災害時に避難所で命を落とす被災者が相次いでいる。100年ほど本質的に変わっていない避難所の環境が原因で、欧米との差も大きい。災害大国・ニッポンの取り残された課題だ。
災害関連死減へ「TKB48」
99年前の1923年(大正12年)に発生した関東大震災。当時の避難所の写真には、板張りの床に敷かれた布団と密集する被災者らが写っている。
その後、日本は幾多の災害を経験した。だが、平成や令和の時代の避難所でも、学校や公民館で雑魚寝し、冷たい食事で飢えをしのぐ光景が続いている。
「災害なんだから、多少の不便は仕方ない」
そんな意見は根強いが、日常とかけ離れた避難所生活は、健康に悪影響を与える。典型例が、避難所生活や車中泊で体調が悪化することによる「災害関連死」だ。2011年の東日本大震災では3700人を超す命が失われた。16年の熊本地震では226人と死者全体の8割を災害関連死が占めた。日本人の我慢強さが、悲劇につながっていると言える。

災害関連死に取り組む「避難所・避難生活学会」は、「TKB48」を合言葉に、避難所の改善を訴えている。質の高い「T(トイレ)K(キッチン)B(ベッド)」を48時間以内に整備することが、関連死を減らす重要なポイントだ。日本トイレ研究所などのアンケート調査でも、熊本地震の初期で最も困ったことの上位は「TKB」だった。
仮設トイレ 7割が和式
欧州有数の地震国であるイタリア。災害当日に避難所で調理したてのパスタがふるまわれる。数日後に肉料理やワインが提供されることもある。

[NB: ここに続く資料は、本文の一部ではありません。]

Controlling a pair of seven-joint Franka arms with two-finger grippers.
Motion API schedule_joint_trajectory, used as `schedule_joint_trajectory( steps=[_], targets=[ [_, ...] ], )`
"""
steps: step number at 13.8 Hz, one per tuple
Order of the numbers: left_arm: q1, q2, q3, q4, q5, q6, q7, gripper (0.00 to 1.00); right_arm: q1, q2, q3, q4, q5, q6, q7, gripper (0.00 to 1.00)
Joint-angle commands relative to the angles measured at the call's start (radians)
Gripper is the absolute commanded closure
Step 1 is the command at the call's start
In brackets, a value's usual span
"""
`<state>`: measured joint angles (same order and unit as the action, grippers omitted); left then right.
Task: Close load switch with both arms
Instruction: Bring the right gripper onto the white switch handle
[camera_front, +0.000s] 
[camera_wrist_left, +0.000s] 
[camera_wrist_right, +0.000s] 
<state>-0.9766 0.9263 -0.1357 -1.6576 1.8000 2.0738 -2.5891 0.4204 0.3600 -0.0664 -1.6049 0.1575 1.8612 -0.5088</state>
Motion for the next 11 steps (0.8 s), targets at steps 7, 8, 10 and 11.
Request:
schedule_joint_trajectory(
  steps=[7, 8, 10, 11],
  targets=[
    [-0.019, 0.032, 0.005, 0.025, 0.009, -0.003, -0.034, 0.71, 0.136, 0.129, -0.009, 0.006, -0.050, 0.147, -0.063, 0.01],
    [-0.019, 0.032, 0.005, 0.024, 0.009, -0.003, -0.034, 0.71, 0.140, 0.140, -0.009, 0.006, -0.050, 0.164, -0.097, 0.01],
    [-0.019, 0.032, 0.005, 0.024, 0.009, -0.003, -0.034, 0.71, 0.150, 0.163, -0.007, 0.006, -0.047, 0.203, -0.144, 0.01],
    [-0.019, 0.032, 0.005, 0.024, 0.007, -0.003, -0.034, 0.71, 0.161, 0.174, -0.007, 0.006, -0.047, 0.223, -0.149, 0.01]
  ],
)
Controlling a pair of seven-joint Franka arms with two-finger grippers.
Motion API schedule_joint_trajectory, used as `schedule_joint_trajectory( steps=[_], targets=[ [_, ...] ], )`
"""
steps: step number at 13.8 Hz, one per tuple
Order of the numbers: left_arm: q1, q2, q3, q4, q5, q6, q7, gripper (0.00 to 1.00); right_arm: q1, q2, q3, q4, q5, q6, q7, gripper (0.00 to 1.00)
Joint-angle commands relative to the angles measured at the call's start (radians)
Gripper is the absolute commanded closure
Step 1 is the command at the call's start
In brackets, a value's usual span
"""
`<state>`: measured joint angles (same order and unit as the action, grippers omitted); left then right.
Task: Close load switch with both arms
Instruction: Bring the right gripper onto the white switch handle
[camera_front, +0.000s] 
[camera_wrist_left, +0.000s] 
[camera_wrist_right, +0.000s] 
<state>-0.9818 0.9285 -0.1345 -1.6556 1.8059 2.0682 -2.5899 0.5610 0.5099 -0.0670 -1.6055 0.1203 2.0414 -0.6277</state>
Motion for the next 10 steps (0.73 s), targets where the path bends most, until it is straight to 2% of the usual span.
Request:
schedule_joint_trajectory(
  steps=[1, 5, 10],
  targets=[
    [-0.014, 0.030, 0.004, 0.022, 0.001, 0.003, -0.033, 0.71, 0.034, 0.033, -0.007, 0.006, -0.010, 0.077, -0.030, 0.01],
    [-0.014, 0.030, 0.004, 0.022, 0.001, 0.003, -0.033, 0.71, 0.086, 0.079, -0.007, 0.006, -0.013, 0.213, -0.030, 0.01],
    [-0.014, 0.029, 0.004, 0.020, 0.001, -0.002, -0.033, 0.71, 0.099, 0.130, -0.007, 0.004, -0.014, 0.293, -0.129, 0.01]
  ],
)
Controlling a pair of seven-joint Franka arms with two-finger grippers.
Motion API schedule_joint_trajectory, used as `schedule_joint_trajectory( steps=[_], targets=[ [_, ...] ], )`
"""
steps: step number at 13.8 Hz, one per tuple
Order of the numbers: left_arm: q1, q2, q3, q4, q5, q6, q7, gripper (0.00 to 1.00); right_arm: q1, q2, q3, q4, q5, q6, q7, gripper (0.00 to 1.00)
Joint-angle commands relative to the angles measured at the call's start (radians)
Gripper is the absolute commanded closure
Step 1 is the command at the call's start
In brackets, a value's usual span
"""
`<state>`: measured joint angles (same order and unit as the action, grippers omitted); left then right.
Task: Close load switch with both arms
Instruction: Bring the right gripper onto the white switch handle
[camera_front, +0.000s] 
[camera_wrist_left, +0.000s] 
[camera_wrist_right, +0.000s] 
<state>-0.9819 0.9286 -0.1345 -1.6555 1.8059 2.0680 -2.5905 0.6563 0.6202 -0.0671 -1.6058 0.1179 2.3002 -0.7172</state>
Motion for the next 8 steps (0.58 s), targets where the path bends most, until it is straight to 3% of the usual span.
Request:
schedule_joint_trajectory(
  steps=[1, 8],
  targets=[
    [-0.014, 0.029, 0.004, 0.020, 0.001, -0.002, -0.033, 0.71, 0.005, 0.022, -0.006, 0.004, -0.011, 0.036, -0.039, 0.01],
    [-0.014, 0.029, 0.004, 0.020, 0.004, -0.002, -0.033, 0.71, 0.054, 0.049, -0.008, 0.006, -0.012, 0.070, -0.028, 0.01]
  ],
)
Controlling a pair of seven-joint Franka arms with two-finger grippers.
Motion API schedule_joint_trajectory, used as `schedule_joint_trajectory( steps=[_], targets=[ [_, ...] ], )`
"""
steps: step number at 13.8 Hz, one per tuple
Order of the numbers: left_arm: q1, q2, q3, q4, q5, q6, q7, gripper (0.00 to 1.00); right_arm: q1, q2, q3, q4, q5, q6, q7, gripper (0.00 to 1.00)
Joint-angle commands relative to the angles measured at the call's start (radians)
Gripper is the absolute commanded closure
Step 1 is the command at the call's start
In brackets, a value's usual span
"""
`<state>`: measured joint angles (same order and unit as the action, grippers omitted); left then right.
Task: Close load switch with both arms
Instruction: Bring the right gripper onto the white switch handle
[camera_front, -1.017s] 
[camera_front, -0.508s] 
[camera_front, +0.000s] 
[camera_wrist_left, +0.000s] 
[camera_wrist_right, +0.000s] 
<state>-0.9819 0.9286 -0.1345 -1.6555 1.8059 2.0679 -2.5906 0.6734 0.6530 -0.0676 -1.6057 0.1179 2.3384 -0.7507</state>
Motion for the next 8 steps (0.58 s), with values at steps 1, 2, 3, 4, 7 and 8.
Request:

医薬基盤・健康・栄養研究所の笠岡宜代・国際災害栄養研究室長によると、イタリアでは災害に備え、自治体が大型キッチンカーを所有している。被災した自治体には、周辺自治体からキッチンカーが急行する仕組みで、炊き出しまでの数日間、菓子パンやおにぎりといった食事が中心の日本とは対照的だ。
体育館や教室に布団などを敷いて寝る生活は、ほこりやウイルスを吸い込みやすく、床から30センチ以上の高さがある簡易ベッドが不可欠とされる。また、プライバシーの確保も重要で、雑魚寝を避けようと自動車での車中泊が増えれば、エコノミークラス症候群の危険性が高まる。イタリアでは、簡易ベッドと冷暖房機が設置された大型テントが家族ごとに用意される。
日本の避難所特有の悩みが、トイレだ。仮設トイレの多くは和式で、高齢者や障害者は使用が難しい。用便の回数を抑えようと食事を減らし、脱水症状や栄養失調になる被災者もいる。
和式が多いのは、丈夫で運びやすい工事現場用のトイレを利用しているためだ。災害・仮設トイレ研究会の調査によると、貸し出し可能な仮設トイレの7割超は和式という。